Boris Johnson has promised to take on middle-class “lifestyle” drug users, warning they could lose their passports or driving licences as ministers look for new ways to punish them.
The prime minister, who will launch a new 10-year drugs strategy on Monday for England and Wales, said recreational narcotics use was not a “victimless crime” and that it created a supply chain of misery and violence.
The strategy will focus on disrupting 2,000 “county lines” supply routes — where children are used by gangs as drug couriers — but will also have a new emphasis on treatment and programmes to break addictions.
Johnson told the Sun on Sunday the government would tackle drug users who helped to “create the economics of the business” and would look at new ways of punishing them.
“I don’t want to stereotype them but I’m talking about lifestyle drugs,” he said. “These people think it’s a victimless crime. It isn’t. The country is littered with victims of what’s happened.
“We are going to look at new ways of penalising them. Things that will actually interfere with their lives so we will look at taking away passports and driving licences.”
Dominic Raab, deputy prime minister and justice secretary, told the BBC: “We will be very clear on sentencing and penalties. We don’t think middle-class use of cocaine is somehow OK.”
In 2019 Michael Gove, then a contender for the Conservative party leadership, said he was “fortunate” to avoid prison after using cocaine several times 20 years ago while working as a journalist. He said his drug use was a “profound mistake”.

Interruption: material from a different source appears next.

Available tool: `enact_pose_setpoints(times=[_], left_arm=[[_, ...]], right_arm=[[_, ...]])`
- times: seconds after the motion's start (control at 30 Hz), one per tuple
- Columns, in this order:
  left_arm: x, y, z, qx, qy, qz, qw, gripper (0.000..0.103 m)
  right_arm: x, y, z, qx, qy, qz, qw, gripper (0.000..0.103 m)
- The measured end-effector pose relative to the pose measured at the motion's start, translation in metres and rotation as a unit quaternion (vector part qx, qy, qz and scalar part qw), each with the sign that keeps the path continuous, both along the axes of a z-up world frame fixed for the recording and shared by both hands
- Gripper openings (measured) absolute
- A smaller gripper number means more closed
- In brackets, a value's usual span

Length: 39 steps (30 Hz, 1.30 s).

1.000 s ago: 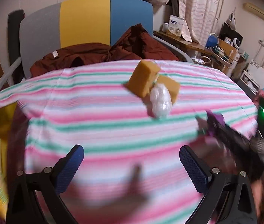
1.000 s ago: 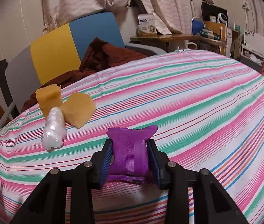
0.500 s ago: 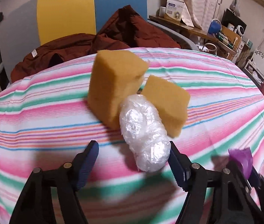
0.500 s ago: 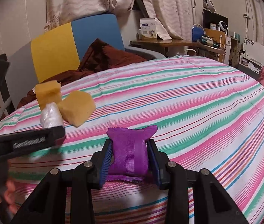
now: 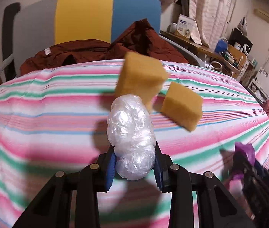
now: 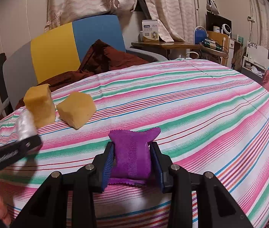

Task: Organize objects
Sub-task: 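Carry the plastic bundle into the gold tray and release it while the right tool carries the sachet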

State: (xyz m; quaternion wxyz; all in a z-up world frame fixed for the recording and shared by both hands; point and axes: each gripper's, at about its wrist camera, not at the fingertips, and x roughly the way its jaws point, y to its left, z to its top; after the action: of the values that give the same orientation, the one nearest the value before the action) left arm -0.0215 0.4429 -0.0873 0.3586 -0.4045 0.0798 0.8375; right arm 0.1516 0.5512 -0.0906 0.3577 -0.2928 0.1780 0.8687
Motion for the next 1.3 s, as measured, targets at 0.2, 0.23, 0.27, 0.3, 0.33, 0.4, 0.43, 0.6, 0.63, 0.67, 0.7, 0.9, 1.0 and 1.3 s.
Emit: enact_pose_setpoints(times=[0.2, 0.23, 0.27, 0.3, 0.33, 0.4, 0.43, 0.6, 0.63, 0.67, 0.7, 0.9, 1.0, 1.3], left_arm=[[0.022, -0.040, 0.000, 0.007, 0.008, 0.007, 0.9999, 0.035], [0.025, -0.046, 0.000, 0.007, 0.010, 0.007, 0.9999, 0.035], [0.028, -0.053, 0.000, 0.008, 0.010, 0.007, 0.9999, 0.035], [0.030, -0.059, 0.000, 0.008, 0.010, 0.009, 0.9999, 0.035], [0.031, -0.066, 0.001, 0.006, 0.010, 0.015, 0.9998, 0.035], [0.031, -0.076, 0.002, 0.008, 0.005, 0.024, 0.9997, 0.035], [0.032, -0.081, 0.003, 0.012, 0.001, 0.026, 0.9996, 0.035], [0.040, -0.109, 0.011, 0.028, -0.004, 0.032, 0.9991, 0.035], [0.040, -0.114, 0.013, 0.032, -0.004, 0.034, 0.9989, 0.035], [0.041, -0.122, 0.017, 0.035, -0.001, 0.037, 0.9987, 0.035], [0.041, -0.127, 0.021, 0.038, -0.001, 0.041, 0.9984, 0.035], [0.032, -0.173, 0.043, 0.066, 0.003, 0.078, 0.9947, 0.035], [0.024, -0.198, 0.054, 0.076, 0.005, 0.097, 0.9923, 0.035], [-0.019, -0.256, 0.046, 0.082, -0.041, 0.163, 0.9823, 0.035]], right_arm=[[-0.007, -0.017, 0.007, 0.037, 0.002, 0.043, 0.998, 0.038], [-0.008, -0.020, 0.008, 0.043, 0.001, 0.049, 0.998, 0.038], [-0.010, -0.025, 0.010, 0.055, -0.002, 0.059, 0.997, 0.038], [-0.012, -0.029, 0.011, 0.064, -0.006, 0.066, 0.996, 0.038], [-0.015, -0.033, 0.012, 0.072, -0.009, 0.073, 0.995, 0.038], [-0.018, -0.037, 0.012, 0.082, -0.016, 0.082, 0.993, 0.038], [-0.020, -0.039, 0.012, 0.087, -0.021, 0.085, 0.992, 0.038], [-0.025, -0.044, 0.011, 0.097, -0.033, 0.090, 0.991, 0.038], [-0.024, -0.045, 0.011, 0.099, -0.034, 0.090, 0.990, 0.038], [-0.024, -0.046, 0.011, 0.101, -0.036, 0.091, 0.990, 0.038], [-0.025, -0.048, 0.011, 0.104, -0.038, 0.091, 0.990, 0.038], [-0.029, -0.055, 0.011, 0.120, -0.048, 0.100, 0.987, 0.038], [-0.031, -0.059, 0.010, 0.127, -0.054, 0.106, 0.985, 0.038], [-0.036, -0.073, 0.011, 0.152, -0.066, 0.129, 0.978, 0.038]])
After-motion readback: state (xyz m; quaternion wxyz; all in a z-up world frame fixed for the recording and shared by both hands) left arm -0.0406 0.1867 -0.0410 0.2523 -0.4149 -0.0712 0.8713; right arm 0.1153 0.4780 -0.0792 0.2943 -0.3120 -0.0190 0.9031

Launching the new strategy, Johnson will say there are more than 300,000 heroin and crack addicts in England who, between them, were responsible for nearly half of acquisitive crime, while drugs accounted for nearly half of all murders. He will say this costs society £20bn a year.
A total of £300m will be spent on tackling drugs gangs, particularly those in “county lines” operations that distribute narcotics from cities to towns and rural areas.
The strategy will also involve the government committing to the largest ever single increase in investment in treatment and recovery. Raab said a drugs rehabilitation programme, trialled in Liverpool, will be rolled out across the country.
Priti Patel, home secretary, will announce on Monday an expanded programme of drug testing by police when suspects are arrested, with people being directed towards treatment.
A “behavioural change” campaign, to discourage drug use among younger people, will be focused on university campuses.
Clients of drugs dealers — whose phones have been seized — will be sent messages to direct them to get support. “No one should feel anonymous when they buy illicit drugs,” said a government official.
Chris Farrimond, director of threat leadership at the National Crime Agency, said: “So far this year, over 120 tonnes of cocaine have been seized as a result of NCA activity. We have more than 300 ongoing investigations, both at home and abroad, specifically focusing on class A drugs.”